Book 15 Summary: “The Apotheosis of Julius Caesar” and “Epilogue”

Aesculapius may be a god from overseas, but “Caesar is a god / in his own city here” (374). Venus, realizing that the adopted father of emperor Augustus should be divine, had Caesar deified and turned into a star. Now Caesar allows his son’s actions to surpass his own. Ovid hopes that the gods “grant the day dawn far off, a time beyond / our generation, when Augustus’ soul, / leaving the world he rules, to heaven repairs / and there, though taken from us, hears our prayers” (378). In other words, Ovid prays for Augustus to become a god, like Caesar. This concludes the poem, a work which will make Ovid’s name and fame eternal.

Book 15 Analysis

Ovid’s story of Pythagoras takes a uniquely scientific turn for the Metamorphoses. Natural science and philosophy were popular topics in ancient literature, and although much of Ovid’s overall surviving corpus (body of literature) relates to mythology and love, he is said to have written other works of science or philosophy that are now lost. The focus on Pythagoras’ natural science in this last book of the Metamorphoses fits the work’s overall transformative theme as Ovid details Pythagoras’ belief in perpetual flux and transmigration. In terms of flux, Pythagoras believes that all elements, and therefore all aspects of the known universe, are subject to constant change. He says, “nothing retains its form; new shapes from old / Nature, the great inventor, ceaselessly / contrives. In all creation, be assured, / there is no death—no death, but only change / and innovation” (359). These changes are metamorphic, in that they represent the root of that word—changing shape, or as Pythagoras puts it, “new shapes from old.” This is important to Pythagoras’ philosophy in how it relates to transmigration, which is the idea that souls leave the body after death and adopt new bodies. Ovid presents transmigration as the reasoning behind what people in antiquity considered Pythagoras’ most unique idea, vegetarianism. To Pythagoras, one should not kill for food because everything alive has a soul, and all souls can move bodies. Thus, Ovid relates in his extensive section on Pythagoras how this philosopher’s beliefs in fact relate to metamorphoses.

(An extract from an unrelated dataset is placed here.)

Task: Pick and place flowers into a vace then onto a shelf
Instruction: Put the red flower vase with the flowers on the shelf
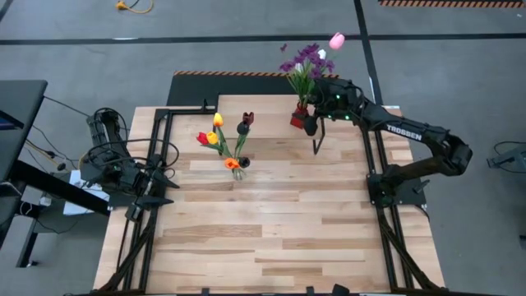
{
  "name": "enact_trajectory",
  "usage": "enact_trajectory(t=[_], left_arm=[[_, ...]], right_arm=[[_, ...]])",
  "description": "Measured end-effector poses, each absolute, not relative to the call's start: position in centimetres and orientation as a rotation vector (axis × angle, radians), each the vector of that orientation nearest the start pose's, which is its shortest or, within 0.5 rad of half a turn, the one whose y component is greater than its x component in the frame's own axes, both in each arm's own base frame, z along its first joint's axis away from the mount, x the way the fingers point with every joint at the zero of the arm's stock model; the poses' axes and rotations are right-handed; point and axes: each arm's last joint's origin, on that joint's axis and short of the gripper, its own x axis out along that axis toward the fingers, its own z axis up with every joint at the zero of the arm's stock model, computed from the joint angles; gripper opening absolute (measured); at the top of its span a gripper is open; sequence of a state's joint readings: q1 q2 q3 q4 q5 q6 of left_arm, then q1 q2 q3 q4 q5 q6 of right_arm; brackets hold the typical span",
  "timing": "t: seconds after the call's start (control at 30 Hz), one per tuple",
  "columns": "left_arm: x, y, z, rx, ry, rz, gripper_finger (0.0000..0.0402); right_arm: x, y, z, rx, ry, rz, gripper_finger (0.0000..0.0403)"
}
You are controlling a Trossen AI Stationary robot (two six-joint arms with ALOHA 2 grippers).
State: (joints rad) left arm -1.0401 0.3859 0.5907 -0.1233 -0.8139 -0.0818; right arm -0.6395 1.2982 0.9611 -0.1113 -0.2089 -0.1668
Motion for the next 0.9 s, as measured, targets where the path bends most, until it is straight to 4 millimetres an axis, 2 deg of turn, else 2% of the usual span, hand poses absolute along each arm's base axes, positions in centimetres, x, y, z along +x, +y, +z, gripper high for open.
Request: enact_trajectory(t=[0.33, 0.7, 0.9], left_arm=[[6.4, -6.7, 31.9, -0.147, -0.040, -0.228, 0.0184], [6.4, -6.7, 31.9, -0.149, -0.040, -0.227, 0.0184], [6.4, -6.7, 31.9, -0.149, -0.040, -0.227, 0.0184]], right_arm=[[22.8, -15.3, 29.5, 0.019, 0.487, -0.355, 0.0292], [22.5, -15.4, 29.3, 0.008, 0.520, -0.374, 0.0292], [21.9, -14.9, 30.4, -0.019, 0.486, -0.378, 0.0292]])
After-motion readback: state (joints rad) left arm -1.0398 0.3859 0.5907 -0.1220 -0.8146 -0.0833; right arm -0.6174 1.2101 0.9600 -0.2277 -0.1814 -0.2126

By Book 15, Ovid has arrived solidly in Roman territory. Whereas most of the myths of the Metamorphoses are of Greek origin and are set in Greek areas, myths like that of Cipus are both Roman in location and theme. Cipus, whose transformation is growing horns, is predicted to one day become king of Rome. However, he says, “much fairer were it that I spend my days / in banishment than that the Capitol / should see me king!” (369). Cipus knows that he would not be a good king, nor would it be right for him, as a random citizen, to become king. Therefore, he sacrifices his own comforts and wealth, seeking banishment from Rome rather than seeing himself as its ruler. This story serves as an example of pietas, which is Latin for responsibility or duty. Pietas is a hugely important custom and moral obligation for Romans, and therefore the story of Cipus has a particularly Roman moral lesson to it.